Work task ▸ The result should be every line in the material below containing the string "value".

Data provided ▸

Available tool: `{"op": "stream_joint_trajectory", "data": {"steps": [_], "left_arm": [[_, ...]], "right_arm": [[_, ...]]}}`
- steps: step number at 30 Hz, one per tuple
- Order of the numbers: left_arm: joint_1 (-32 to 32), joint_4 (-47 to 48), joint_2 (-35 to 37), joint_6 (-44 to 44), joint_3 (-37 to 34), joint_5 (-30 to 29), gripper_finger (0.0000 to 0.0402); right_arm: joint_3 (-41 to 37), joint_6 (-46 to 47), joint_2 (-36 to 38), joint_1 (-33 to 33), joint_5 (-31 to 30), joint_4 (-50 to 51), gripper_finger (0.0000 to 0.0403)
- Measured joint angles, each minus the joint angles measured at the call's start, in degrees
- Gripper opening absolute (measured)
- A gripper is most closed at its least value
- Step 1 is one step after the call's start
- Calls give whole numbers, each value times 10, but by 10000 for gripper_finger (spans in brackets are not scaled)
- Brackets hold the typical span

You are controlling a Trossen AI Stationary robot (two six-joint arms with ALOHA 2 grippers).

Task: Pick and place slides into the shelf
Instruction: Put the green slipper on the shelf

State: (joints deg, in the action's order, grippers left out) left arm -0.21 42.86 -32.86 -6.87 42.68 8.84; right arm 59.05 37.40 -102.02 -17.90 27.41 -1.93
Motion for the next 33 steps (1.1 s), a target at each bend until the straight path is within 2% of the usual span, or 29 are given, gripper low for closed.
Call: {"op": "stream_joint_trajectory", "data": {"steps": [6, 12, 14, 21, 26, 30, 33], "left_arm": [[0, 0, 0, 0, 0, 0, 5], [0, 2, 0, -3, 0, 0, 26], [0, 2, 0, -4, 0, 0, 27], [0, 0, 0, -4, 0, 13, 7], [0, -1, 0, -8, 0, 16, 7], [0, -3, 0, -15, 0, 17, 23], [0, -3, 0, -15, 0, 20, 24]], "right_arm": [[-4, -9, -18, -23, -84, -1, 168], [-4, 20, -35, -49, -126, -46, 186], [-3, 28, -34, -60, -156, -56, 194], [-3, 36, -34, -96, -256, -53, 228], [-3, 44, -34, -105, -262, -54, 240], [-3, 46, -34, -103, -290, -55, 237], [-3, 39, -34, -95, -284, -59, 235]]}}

Written reply ▸
- A gripper is most closed at its least value
- Calls give whole numbers, each value times 10, but by 10000 for gripper_finger (spans in brackets are not scaled)

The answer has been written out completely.